▶ [TASK TO CARRY OUT]: Search the records for the word "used" and copy each line in which it appears.

==== DATA IN THIS EXERCISE

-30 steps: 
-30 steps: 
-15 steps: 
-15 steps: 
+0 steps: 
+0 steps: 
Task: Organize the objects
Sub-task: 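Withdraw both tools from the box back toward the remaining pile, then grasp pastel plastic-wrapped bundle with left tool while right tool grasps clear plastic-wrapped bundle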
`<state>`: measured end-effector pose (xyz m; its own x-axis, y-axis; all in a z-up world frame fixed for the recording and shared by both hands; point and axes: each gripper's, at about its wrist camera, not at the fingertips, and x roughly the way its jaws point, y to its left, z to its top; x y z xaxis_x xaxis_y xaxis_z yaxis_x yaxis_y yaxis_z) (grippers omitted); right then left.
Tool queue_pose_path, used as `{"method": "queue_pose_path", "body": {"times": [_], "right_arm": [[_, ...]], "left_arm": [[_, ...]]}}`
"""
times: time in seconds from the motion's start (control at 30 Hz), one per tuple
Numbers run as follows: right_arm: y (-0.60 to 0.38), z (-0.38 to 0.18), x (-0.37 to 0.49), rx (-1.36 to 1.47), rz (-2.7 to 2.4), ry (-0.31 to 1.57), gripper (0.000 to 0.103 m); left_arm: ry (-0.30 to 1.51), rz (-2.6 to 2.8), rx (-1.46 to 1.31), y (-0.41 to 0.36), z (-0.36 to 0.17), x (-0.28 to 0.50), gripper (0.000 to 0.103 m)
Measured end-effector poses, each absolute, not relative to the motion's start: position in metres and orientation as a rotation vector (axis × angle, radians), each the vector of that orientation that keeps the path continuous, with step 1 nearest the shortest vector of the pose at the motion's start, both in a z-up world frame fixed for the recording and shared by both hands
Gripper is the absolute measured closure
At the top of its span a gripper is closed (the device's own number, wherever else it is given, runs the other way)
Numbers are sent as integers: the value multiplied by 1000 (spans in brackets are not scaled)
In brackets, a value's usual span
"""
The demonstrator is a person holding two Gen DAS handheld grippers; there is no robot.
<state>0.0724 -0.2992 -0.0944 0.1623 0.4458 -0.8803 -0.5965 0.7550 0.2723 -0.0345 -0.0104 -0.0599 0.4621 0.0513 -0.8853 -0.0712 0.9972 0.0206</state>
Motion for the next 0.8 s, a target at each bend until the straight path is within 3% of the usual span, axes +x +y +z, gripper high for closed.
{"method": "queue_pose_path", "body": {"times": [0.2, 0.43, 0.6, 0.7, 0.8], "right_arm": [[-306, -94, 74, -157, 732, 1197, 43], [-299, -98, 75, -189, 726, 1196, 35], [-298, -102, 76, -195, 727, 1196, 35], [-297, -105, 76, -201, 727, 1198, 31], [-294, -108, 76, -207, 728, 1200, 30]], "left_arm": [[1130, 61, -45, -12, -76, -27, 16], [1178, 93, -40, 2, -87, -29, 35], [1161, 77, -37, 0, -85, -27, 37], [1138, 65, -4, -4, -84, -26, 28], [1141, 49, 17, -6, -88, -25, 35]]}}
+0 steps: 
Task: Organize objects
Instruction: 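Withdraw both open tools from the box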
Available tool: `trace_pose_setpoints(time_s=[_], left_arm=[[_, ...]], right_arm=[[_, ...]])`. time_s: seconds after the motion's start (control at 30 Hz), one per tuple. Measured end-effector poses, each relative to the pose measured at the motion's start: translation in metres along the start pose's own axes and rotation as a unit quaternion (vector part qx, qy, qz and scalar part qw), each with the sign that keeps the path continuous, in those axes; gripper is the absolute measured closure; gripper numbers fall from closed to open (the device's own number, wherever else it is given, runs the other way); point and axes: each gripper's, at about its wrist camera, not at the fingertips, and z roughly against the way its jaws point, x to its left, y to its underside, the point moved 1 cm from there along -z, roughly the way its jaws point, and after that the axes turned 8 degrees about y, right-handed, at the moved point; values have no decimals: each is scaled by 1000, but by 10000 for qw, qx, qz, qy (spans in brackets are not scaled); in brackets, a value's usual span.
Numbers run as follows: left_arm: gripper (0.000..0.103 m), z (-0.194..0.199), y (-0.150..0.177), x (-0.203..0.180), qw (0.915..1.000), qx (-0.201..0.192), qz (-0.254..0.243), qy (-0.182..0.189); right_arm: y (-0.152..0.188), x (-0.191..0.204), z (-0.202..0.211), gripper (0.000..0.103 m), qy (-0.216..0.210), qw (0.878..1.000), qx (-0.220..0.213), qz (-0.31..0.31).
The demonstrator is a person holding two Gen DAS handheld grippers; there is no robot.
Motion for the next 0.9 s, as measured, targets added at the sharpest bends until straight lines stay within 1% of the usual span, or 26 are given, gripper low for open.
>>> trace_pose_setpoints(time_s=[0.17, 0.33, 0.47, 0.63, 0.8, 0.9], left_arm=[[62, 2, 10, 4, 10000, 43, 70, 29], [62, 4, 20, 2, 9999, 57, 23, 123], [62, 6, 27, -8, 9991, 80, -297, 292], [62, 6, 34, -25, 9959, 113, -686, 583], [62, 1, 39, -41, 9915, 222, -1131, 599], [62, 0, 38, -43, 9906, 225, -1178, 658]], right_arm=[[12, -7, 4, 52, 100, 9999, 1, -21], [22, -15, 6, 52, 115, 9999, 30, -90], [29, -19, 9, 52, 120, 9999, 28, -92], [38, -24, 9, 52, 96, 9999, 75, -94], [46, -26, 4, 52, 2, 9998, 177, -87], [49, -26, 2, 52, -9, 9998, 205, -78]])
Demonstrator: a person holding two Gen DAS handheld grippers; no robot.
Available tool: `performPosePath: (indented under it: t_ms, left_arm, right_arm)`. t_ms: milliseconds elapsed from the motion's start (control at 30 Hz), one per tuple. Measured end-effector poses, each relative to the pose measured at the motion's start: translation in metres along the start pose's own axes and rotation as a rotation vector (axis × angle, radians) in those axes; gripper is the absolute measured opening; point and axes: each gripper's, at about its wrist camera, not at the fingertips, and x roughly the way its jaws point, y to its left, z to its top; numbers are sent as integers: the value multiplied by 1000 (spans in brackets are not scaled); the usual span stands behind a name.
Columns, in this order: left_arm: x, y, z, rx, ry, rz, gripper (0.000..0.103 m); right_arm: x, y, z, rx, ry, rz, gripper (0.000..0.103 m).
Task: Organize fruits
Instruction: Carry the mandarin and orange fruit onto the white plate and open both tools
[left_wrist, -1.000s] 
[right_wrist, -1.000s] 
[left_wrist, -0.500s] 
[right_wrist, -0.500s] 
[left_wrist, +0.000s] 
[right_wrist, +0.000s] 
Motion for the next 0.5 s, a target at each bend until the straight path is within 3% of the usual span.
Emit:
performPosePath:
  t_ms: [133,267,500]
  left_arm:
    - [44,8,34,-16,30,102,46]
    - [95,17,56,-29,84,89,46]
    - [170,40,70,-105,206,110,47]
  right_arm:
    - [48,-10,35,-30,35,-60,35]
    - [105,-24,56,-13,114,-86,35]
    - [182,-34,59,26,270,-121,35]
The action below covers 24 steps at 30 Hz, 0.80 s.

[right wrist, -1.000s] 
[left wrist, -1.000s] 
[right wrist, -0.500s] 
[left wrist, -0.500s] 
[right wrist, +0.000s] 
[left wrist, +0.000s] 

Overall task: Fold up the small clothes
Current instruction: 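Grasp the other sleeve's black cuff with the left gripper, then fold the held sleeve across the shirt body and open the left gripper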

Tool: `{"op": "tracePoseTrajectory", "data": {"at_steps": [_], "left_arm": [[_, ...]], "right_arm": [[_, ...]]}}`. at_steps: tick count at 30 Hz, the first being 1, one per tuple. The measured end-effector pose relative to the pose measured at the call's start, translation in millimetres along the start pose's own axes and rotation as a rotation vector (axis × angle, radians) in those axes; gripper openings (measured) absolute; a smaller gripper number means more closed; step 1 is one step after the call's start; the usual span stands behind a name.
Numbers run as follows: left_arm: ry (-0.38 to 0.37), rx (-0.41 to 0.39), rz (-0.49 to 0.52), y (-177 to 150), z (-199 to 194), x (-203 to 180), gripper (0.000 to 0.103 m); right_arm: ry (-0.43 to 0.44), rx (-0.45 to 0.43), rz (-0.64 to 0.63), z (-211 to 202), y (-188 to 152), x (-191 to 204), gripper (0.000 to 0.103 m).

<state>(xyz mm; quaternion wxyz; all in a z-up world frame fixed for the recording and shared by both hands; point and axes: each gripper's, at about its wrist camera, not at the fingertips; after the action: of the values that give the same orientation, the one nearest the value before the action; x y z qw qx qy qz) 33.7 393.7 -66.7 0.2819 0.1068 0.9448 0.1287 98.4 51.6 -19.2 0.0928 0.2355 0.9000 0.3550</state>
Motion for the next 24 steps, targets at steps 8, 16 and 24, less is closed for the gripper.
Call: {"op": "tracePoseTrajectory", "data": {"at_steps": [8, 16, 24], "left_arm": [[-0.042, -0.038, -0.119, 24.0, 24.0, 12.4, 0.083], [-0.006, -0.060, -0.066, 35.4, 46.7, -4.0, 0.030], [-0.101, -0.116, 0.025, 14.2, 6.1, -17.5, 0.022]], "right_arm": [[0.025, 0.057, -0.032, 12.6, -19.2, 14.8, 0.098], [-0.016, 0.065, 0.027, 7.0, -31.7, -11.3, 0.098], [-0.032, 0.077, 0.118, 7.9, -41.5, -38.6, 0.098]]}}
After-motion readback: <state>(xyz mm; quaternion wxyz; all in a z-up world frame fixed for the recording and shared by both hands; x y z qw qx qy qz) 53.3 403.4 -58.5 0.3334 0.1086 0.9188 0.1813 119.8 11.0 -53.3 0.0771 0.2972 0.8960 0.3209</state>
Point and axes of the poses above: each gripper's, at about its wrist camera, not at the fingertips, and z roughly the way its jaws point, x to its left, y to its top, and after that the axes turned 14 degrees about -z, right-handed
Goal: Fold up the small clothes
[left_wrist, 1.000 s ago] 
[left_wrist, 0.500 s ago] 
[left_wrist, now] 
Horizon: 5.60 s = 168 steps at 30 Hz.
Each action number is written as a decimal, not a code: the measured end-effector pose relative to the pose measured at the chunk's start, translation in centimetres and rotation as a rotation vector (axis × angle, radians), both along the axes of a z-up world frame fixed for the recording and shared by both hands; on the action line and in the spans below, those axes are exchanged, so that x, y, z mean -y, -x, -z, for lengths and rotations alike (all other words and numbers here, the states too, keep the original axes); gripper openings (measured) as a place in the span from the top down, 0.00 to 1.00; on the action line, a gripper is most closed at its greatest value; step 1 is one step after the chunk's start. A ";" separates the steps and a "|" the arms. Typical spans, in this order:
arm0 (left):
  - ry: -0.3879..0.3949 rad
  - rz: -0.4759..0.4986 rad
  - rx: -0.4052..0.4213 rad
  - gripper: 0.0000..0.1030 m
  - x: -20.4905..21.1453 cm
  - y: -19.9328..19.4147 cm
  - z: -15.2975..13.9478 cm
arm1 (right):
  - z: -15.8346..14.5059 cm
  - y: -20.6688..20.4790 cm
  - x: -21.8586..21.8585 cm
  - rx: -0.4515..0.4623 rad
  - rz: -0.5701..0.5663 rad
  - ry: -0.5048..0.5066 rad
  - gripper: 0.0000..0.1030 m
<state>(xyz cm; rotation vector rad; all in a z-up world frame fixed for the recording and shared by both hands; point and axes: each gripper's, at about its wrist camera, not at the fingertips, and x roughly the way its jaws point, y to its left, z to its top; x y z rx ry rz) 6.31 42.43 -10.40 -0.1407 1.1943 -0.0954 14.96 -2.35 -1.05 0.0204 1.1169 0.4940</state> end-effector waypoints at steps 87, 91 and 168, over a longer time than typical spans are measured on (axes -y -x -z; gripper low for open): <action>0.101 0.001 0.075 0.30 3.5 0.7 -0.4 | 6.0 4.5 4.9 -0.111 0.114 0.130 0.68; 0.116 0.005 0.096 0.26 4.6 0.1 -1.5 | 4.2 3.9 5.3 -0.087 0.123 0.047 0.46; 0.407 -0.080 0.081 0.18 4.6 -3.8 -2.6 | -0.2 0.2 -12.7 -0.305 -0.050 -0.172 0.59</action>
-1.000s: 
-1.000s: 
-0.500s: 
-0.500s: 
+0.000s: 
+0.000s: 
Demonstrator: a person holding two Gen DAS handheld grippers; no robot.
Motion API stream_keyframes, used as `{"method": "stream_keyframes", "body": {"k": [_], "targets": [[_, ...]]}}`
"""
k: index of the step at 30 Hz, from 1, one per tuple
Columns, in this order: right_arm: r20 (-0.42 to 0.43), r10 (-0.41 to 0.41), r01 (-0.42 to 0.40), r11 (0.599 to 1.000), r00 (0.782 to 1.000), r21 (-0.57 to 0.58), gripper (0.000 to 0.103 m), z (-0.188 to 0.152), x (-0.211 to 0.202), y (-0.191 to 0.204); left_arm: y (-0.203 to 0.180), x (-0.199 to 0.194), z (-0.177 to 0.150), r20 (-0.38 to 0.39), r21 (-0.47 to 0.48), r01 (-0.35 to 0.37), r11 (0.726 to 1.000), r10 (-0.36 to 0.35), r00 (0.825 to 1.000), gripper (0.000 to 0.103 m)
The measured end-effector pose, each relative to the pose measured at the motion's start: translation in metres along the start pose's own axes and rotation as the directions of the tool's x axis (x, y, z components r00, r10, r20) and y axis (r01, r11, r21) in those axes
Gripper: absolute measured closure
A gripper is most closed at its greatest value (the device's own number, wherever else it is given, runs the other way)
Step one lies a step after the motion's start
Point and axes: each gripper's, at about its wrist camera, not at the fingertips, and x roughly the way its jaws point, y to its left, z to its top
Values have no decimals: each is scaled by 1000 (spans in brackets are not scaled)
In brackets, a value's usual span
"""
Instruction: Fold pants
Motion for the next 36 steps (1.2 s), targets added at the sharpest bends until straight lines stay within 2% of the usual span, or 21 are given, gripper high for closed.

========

▶ [YOUR SOLUTION]:
Tool queue_pose_path, used as `{"method": "queue_pose_path", "body": {"times": [_], "right_arm": [[_, ...]], "left_arm": [[_, ...]]}}`
Motion API stream_keyframes, used as `{"method": "stream_keyframes", "body": {"k": [_], "targets": [[_, ...]]}}`

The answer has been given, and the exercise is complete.